Mr. Adams, not so detached, weeps copiously for his son, who fortunately comes running up to the house before long, having been rescued from the river by the same Pedlar who earlier redeemed the travelers from one of their inns. Joseph Andrews study guide contains a biography of Henry Fielding, literature essays, quiz questions, major themes, characters, and a full summary and analysis.Joseph Andrews essays are academic essays for citation. "Joseph Andrews Summary". Summary Joseph Andrews (full title: The History of the Adventures of Joseph Andrews and of his Friend Mr. Abraham Adams) is a novel written by Henry Fielding and published in 1742. Soon Joseph endures and rebuffs another, less subtle attempt at seduction by Lady Booby’s waiting-gentlewoman, the middle-aged and hideous Lady Booby sends for Joseph and tries again to beguile him, to no avail. Just as Adams finishes his recommendation of stoical detachment, someone arrives to tell him that his youngest son, Dick, has just drowned in the river. The owner of the hounds, a sadistic Squire whom Fielding labels a “The Hunter of Men and his retinue of grotesques taunt Mr. Adams throughout dinner, prompting the parson to fetch Joseph and Fanny from the kitchen and leave the house. He has also been noticed by the parson of the parish, Mr. Abraham Adams, who wishes to cultivate Joseph’s moral and intellectual potential. This book is one of the first novels written in English, and Fielding described the work as a comic epic poem in prose. In London, Joseph falls in with a fast crowd of urban footmen, but despite his rakish peers and the insinuations of the libidinous Lady Booby he remains uncorrupted. Joseph and his cudgel come to the parson’s defense, laying waste to the pack of hounds. Adams discusses this strange behavior with the innkeeper, who tells him about the Squire’s long history of making false promises.Walking on after nightfall, the companions encounter a group of spectral lights that Mr. Adams takes to be ghosts but that turn out later to be the lanterns of sheep-stealers.

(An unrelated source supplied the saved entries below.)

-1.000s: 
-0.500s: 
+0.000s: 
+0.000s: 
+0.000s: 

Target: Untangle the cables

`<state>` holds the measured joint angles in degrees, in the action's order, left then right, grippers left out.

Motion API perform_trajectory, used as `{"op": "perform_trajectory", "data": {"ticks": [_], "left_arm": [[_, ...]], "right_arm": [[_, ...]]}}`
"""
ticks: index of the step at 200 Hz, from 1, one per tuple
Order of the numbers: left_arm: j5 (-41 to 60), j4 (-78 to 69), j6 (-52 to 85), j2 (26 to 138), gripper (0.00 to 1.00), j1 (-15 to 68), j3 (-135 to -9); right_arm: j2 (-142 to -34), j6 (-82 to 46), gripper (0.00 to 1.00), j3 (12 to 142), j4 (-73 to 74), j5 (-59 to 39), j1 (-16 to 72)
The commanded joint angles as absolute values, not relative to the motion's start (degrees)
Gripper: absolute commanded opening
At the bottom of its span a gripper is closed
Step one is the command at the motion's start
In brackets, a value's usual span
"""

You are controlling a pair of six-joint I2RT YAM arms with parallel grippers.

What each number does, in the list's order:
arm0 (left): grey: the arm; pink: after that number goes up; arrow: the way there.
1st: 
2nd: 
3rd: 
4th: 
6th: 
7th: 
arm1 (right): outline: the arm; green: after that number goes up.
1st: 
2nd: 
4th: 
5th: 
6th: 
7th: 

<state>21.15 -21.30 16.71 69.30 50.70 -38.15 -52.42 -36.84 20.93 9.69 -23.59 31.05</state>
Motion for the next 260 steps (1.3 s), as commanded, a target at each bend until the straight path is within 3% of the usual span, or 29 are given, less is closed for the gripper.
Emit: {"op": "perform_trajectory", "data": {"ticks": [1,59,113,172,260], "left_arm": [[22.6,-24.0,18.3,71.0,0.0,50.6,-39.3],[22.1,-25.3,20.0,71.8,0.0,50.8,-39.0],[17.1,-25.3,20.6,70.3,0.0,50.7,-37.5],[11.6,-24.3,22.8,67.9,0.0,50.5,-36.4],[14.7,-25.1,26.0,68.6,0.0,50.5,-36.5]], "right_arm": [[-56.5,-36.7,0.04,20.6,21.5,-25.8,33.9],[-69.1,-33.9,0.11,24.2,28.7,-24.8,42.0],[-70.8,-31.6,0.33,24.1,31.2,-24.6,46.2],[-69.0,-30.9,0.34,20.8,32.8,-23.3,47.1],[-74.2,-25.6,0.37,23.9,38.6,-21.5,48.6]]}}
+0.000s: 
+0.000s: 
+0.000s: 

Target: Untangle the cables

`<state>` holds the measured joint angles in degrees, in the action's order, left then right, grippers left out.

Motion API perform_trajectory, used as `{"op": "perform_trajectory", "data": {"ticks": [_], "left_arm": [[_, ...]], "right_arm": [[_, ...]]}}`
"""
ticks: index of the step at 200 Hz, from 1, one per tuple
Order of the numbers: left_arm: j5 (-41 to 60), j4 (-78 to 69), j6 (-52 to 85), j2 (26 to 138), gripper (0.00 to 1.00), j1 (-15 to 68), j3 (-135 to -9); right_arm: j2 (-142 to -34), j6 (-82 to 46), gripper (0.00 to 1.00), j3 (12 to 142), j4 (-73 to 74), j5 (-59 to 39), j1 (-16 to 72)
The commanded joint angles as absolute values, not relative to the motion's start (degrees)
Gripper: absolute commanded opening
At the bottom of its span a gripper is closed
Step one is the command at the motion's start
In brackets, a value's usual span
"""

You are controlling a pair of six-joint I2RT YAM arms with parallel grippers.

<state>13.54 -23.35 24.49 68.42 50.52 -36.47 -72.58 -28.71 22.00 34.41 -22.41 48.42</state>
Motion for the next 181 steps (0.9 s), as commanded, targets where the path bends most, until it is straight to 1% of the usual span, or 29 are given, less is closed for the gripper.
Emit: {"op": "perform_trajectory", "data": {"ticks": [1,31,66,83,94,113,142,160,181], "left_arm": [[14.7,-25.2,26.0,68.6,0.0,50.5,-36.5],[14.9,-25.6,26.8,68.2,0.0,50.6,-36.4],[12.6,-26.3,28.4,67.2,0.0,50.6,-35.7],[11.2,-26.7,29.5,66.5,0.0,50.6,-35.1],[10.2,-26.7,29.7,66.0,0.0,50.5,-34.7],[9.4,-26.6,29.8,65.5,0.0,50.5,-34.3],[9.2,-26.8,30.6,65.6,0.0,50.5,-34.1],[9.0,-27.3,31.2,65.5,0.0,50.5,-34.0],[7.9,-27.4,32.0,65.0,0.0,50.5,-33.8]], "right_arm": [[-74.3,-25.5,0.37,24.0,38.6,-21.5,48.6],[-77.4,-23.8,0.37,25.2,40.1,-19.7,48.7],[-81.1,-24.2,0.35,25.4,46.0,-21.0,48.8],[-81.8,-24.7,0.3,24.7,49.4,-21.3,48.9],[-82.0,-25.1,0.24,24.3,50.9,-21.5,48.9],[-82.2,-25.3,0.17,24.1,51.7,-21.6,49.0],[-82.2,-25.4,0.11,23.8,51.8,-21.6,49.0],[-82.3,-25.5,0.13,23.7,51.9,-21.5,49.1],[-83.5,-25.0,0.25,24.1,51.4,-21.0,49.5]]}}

The Pedlar suddenly thinks of the Wilson family, who long ago lost a child with a distinctive birth-mark on his chest, and it so happens that Joseph bears just such a distinctive birth-mark. She then suffers agonies of indecision over whether to retain Joseph or not, but eventually Joseph receives his wages and his walking papers from the miserly steward, Joseph sets out for the Boobys’ country parish, where he will reunite with his childhood sweetheart and now fiancée, the illiterate milkmaid Joseph defies the Surgeon’s prognosis the next day, receiving a visit from Mr. Adams ends up getting a loan from a servant from a passing coach, and he and Joseph are about to part ways when he discovers that he has left his sermons at home and thus has no reason to go to London. There, the Pedlar reveals that he has discovered that Fanny is in fact the long-lost daughter of Mr. and Late that night, hi-jinx ensue as Beau Didapper seeks Fanny’s bed but ends up in Mrs. Slipslop’s.